§ **Work to complete**
From the entries below, retype only the lines from the one with "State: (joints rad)" through the one with "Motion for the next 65", exactly as written.

§ **Input**

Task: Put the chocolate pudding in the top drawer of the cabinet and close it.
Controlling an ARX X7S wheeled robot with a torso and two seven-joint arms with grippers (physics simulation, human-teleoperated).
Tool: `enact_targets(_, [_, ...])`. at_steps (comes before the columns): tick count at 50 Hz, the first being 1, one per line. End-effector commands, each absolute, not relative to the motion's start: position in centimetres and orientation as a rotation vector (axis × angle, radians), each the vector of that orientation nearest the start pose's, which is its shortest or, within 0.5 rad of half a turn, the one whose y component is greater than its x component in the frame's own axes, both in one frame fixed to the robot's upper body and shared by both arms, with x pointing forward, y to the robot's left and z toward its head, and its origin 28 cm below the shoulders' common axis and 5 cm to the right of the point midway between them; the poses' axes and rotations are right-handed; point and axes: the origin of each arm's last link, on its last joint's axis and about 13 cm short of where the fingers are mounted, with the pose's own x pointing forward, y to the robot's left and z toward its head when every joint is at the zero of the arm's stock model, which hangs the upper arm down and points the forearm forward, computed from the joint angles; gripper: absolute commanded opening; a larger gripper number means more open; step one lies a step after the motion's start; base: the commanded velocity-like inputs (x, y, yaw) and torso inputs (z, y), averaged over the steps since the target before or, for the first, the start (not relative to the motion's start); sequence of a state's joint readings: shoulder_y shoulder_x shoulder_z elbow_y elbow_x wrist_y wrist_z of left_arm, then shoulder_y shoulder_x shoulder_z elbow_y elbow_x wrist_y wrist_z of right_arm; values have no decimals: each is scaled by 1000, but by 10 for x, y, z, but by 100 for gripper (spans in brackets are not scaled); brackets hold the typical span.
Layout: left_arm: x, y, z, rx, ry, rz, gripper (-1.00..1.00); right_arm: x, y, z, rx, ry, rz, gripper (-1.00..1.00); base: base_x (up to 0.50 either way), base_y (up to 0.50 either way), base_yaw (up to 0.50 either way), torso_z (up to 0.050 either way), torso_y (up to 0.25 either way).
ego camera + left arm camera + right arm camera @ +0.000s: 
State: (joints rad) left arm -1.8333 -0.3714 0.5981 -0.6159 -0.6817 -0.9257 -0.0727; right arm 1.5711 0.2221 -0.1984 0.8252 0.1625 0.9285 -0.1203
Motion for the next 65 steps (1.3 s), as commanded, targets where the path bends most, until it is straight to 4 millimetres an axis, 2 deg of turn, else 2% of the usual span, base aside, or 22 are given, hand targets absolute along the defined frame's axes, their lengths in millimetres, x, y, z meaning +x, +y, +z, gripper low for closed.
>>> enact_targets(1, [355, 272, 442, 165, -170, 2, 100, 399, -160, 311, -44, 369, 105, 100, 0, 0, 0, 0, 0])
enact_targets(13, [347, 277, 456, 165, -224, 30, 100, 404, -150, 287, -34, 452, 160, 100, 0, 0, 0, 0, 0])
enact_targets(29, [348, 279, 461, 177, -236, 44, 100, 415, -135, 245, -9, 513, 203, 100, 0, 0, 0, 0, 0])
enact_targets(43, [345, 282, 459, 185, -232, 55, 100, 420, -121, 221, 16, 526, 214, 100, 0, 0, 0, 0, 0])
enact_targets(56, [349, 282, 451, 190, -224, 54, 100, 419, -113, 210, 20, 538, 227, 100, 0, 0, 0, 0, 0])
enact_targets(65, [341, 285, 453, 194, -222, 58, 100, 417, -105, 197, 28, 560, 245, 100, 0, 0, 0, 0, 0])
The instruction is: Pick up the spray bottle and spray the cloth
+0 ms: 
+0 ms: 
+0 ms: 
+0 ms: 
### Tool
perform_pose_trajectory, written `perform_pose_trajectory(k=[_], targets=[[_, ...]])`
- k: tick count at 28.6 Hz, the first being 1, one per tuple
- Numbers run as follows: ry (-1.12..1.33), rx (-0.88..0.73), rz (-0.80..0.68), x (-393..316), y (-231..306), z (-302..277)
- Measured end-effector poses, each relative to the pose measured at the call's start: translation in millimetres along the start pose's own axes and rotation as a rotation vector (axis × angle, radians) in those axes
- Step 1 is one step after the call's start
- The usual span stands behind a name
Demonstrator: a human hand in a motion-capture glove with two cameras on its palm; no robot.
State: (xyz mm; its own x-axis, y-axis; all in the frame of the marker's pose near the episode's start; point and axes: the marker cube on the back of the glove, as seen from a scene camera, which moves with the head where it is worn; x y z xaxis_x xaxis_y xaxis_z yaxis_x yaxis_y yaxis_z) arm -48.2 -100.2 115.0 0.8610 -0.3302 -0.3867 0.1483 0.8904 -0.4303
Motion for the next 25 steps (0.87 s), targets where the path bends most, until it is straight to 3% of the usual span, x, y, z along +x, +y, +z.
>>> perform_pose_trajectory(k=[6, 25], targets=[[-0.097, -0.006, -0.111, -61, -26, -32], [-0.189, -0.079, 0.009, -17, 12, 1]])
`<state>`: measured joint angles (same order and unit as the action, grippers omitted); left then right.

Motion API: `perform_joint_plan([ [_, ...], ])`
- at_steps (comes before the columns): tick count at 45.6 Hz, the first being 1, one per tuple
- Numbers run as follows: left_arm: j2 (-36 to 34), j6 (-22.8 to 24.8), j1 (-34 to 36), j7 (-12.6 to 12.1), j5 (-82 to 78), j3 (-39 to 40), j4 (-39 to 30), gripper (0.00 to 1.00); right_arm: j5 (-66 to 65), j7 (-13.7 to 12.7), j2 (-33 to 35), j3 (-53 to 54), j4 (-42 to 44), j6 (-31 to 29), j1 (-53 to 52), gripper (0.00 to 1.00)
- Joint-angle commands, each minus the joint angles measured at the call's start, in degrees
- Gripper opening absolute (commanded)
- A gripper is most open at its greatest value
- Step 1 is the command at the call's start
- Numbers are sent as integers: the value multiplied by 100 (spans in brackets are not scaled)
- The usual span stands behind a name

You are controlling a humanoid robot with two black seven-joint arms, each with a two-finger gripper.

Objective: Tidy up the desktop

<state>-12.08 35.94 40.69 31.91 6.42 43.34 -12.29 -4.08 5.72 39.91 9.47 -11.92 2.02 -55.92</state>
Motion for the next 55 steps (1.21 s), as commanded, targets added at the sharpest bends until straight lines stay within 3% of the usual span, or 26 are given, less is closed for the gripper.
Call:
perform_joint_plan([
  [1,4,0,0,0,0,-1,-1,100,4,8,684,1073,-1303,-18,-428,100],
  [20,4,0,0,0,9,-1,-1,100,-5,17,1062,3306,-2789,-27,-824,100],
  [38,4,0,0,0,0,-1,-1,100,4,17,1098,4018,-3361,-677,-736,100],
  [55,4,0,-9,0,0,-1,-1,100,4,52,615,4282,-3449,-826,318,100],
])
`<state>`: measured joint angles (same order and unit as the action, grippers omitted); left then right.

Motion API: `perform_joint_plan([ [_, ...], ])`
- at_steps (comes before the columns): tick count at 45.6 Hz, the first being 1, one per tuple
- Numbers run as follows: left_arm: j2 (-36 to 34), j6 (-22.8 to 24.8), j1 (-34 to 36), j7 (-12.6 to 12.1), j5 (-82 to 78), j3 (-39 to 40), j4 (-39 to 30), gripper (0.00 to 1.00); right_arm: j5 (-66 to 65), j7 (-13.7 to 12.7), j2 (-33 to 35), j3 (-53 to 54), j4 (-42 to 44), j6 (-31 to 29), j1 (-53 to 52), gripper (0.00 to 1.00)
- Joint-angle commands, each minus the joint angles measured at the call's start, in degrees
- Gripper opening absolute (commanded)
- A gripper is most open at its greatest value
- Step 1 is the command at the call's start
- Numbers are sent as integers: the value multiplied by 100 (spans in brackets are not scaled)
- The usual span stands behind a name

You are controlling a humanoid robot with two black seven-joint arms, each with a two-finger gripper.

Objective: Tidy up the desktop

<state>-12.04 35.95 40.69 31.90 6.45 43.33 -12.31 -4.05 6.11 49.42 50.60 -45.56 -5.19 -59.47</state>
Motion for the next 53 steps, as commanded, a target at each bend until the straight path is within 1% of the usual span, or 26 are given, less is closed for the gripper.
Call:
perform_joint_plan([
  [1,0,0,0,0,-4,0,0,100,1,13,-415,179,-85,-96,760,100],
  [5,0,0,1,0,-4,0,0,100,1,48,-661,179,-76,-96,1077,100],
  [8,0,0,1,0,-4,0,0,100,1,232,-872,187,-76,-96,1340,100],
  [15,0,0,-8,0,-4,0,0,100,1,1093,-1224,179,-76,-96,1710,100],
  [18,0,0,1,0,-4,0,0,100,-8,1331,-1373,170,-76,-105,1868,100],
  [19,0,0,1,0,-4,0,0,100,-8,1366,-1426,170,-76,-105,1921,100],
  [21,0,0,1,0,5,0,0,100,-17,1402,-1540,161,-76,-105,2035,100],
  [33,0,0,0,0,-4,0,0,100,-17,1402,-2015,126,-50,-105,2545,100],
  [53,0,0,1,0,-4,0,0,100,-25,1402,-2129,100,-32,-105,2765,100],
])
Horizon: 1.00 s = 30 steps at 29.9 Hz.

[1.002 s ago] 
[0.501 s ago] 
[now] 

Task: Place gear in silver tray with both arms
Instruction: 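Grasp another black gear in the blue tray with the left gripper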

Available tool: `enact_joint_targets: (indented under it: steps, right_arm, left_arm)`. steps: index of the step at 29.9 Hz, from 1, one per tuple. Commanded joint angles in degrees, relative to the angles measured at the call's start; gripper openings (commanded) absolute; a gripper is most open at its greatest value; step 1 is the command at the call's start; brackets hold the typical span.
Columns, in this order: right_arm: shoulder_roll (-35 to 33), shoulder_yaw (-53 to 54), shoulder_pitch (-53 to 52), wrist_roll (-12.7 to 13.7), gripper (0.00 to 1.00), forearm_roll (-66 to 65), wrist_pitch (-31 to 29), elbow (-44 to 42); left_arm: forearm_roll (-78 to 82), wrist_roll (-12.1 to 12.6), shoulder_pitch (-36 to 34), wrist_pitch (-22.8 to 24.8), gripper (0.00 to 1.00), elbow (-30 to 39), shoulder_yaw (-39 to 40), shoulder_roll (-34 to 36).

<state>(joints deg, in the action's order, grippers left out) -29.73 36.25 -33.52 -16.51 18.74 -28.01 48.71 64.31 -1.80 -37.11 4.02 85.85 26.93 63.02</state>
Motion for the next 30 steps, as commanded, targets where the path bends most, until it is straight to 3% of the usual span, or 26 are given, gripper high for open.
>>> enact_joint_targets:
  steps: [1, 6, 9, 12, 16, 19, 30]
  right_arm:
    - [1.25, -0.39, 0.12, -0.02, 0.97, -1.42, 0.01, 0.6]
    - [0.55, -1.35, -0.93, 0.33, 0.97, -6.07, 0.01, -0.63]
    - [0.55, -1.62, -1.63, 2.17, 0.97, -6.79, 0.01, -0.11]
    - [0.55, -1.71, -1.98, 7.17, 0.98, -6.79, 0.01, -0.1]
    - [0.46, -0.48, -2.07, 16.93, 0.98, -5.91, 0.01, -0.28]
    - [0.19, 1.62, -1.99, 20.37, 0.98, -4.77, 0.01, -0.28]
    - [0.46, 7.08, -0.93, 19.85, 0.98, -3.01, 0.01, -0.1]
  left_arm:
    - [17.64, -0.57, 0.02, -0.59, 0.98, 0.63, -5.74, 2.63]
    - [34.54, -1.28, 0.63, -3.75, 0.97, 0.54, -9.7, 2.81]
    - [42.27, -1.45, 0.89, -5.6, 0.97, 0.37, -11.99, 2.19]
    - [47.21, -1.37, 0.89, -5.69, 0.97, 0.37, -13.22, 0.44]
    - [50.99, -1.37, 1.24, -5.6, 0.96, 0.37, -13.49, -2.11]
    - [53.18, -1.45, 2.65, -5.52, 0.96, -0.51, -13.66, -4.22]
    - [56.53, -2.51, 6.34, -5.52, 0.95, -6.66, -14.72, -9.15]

§ **Task answer**
State: (joints rad) left arm -1.8333 -0.3714 0.5981 -0.6159 -0.6817 -0.9257 -0.0727; right arm 1.5711 0.2221 -0.1984 0.8252 0.1625 0.9285 -0.1203
Motion for the next 65 steps (1.3 s), as commanded, targets where the path bends most, until it is straight to 4 millimetres an axis, 2 deg of turn, else 2% of the usual span, base aside, or 22 are given, hand targets absolute along the defined frame's axes, their lengths in millimetres, x, y, z meaning +x, +y, +z, gripper low for closed.

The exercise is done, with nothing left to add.